Unusual Tourist Sites: The Smithsonian Institute Washington, D.C. Part 1

About the unusual tourist site The Smithsonian Institute in Washington, D.C. how and how founded it, history of America's attic.

The Smithsonian Institution, Washington, D.C.

Mystery on the Mall . . . The millions of visitors to the Smithsonian Institution on the Mall in Washington, D.C., walk into an unsolved mystery. James Smithson, an Englishman who was born in France, who never saw the U.S. and never even corresponded with anyone in this country, left a fortune to found an American establishment to be known as the Smithsonian Institution "for the increase and diffusion of knowledge among men."

No one has yet discovered the reasons for his strange action. When Smithson was born in 1765 he was christened James Lewis Macie. His mother, Mrs. Elizabeth Macie, had been widowed before the boy was born. His real father, however, was Hugh Smithson, a wealthy Briton who was later knighted as the Duke of Northumberland and who legally changed his name to Hugh Percy.

While in college, young Macie signed papers "James Smithson" and thereafter kept that name.

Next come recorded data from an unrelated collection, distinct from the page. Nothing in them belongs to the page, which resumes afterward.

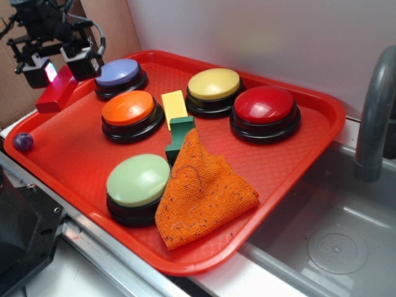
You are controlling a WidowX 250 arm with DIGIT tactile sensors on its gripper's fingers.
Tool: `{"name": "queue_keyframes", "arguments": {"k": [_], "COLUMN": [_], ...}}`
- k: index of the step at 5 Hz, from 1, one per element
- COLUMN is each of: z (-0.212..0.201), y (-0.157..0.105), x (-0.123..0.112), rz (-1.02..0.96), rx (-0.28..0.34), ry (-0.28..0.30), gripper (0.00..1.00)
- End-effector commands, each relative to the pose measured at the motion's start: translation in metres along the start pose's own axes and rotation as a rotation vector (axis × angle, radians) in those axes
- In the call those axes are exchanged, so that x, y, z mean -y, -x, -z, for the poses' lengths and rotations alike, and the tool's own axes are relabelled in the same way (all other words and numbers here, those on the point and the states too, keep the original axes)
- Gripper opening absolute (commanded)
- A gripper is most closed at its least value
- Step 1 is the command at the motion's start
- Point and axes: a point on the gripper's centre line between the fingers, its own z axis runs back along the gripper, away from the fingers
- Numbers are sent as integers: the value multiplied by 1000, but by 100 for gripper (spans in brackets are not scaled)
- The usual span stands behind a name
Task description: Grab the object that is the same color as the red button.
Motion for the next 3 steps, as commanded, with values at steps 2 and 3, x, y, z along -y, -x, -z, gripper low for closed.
{"name": "queue_keyframes", "arguments": {"k": [2,3], "z": [-16,-14], "y": [52,52], "x": [57,54], "rz": [390,379], "rx": [-62,-60], "ry": [34,15], "gripper": [0,0]}}
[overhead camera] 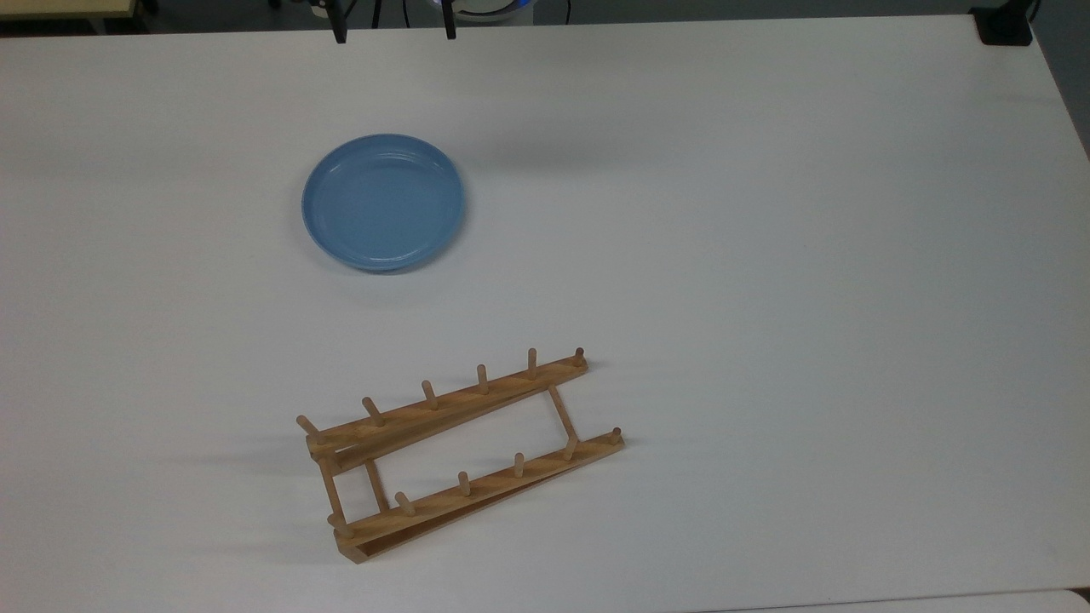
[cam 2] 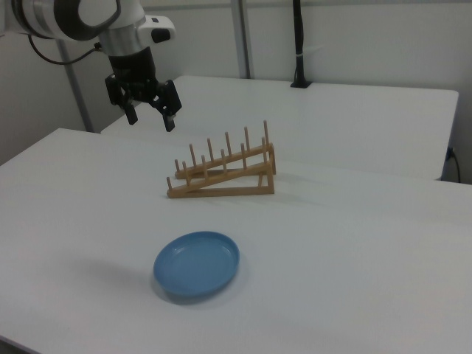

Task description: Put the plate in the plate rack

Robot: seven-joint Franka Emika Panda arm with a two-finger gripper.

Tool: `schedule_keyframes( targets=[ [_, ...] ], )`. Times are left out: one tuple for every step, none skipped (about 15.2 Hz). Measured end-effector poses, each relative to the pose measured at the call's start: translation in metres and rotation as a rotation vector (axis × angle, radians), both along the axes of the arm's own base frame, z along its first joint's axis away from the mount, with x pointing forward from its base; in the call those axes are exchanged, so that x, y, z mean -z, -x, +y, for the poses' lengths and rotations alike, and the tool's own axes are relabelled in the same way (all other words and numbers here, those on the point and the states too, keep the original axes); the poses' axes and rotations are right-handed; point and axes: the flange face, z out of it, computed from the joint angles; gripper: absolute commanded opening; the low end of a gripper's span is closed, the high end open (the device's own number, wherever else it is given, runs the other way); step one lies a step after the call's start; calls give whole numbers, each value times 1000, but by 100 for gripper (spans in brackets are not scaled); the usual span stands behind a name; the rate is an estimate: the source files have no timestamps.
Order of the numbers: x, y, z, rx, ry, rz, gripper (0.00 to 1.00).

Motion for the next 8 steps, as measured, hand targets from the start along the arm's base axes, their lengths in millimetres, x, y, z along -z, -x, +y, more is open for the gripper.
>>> schedule_keyframes(
  targets=[
    [0, 0, -1, -2, 2, 0, 100],
    [0, 0, -5, -37, 15, 0, 100],
    [2, 2, -10, -105, 35, 14, 100],
    [4, 5, -18, -189, 56, 44, 100],
    [8, 9, -26, -263, 84, 76, 100],
    [12, 10, -36, -298, 107, 95, 99],
    [20, 11, -47, -298, 118, 115, 96],
    [31, 12, -60, -286, 127, 131, 96]
  ],
)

His estate (about $500,000) was bequeathed to the U.S. and was accepted after 8 years of congressional wrangling. The Institution was founded in 1846, and today some 20 million or more people wander through its buildings every year. Smithson's body was brought to the U.S. in 1904 and rests in the castlelike red brick Smithsonian Building.

Once called "America's Attic," the modern Smithsonian is crammed with treasures and trifles, oddities, relics, and a wealth of artistic, scientific, and historical material. Smithsonian officials call the Institution "the Trustee of America's Heritage."

The Wright Brothers' 1st airplane shares space with Lindbergh's Spirit of St. Louis. The original Star-Spangled Banner that waved above Fort McHenry in 1814, now tattered and torn, hangs proudly "o'er the land of the free and the home of the brave." Rockets and spacecraft are in stark contrast with the Duryea horseless carriage of 1893-1894 and a Model T Ford.

Visitors to the Museum of History and Technology smile at a statue of George Washington created by Horatio Greenough, the 1st sculpture ever commissioned by Congress, but when it was unveiled in 1841 the whole town was shocked. The statue shows a seated Washington, naked to the waist and draped in a toga. Citizens called the sculpture "the naked Washington" and complained that our 1st President looked too much like a Roman Emperor. But the figure remains.